Discussion in 'Amps and Cabs [BG]' started by Kikegg, Jan 18, 2018.


  1. Kikegg

    Kikegg

    Mar 3, 2011
    Madrid, Spain
    Totally wrong thread... re-starting... I was sure it was loaded with a 8" speaker but not, it's a
    10" Fender Special Design. The combo sounds pretty good and has enough volume to stand against a regular drummer :)

    Anyway, the question is still valid.

    which 10", 8 ohms speaker would you recommend me for this combo? Would be worth changing the stock speaker with a better one?

    Thanks in advance
     
    Last edited: Jan 18, 2018
    Linnin likes this.
  2. Linnin

    Linnin

    Jul 19, 2012
    Linningrad, Earth
    Eminence Basslite S2010 is the most common replacement driver.
    Speaker Detail | Eminence Speaker
    If you'd rather have a ceramic-ferrite motor get an Eminence Legend B102
     
    Last edited: Jan 18, 2018
    Yahboy and rllefebv like this.
  3. bobcruz

    bobcruz

    Mar 10, 2004
    CA
    Did you search the forum?
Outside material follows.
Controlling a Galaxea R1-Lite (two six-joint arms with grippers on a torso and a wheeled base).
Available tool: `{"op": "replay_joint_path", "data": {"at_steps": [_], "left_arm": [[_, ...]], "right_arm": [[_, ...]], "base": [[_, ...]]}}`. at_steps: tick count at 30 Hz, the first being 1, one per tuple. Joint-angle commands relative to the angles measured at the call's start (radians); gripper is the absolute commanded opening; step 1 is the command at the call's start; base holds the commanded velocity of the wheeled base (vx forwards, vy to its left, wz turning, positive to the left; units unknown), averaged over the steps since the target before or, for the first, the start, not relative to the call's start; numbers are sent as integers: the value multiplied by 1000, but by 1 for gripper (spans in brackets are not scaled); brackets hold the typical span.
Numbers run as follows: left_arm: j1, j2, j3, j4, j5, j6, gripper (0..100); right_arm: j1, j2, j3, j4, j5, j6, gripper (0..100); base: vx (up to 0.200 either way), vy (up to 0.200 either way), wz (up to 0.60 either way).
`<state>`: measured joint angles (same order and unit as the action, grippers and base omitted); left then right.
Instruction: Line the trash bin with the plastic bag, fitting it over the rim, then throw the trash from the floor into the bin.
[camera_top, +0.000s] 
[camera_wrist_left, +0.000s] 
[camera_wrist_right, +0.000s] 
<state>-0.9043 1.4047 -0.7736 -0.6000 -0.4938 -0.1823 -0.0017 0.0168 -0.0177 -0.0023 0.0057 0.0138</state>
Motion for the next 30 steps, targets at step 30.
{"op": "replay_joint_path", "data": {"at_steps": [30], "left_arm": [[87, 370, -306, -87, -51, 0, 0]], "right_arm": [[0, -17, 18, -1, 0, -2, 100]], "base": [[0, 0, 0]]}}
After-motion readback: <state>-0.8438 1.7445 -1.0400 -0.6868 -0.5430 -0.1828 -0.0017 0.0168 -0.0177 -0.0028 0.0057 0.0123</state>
There are at least 2 good threads with recent posts discussing this idea with pictures and technical help regarding how to retune the ports for the new speaker.
     
  4. BassmanPaul

    BassmanPaul Gold Supporting Member

    Aug 25, 2007
    Toronto Ontario Canada
    You bought a practice amplifier. Trying to make it more by changing out the driver is wasted time and money. if you want more, trade the unit in and add the price of the new driver what you get. Buy something better.
     
    Lobster11, Munjibunga, Yahboy and 5 others like this.
  5. Kikegg

    Kikegg

    Mar 3, 2011
    Madrid, Spain
    Good point. As you said it primary use is at home for practice.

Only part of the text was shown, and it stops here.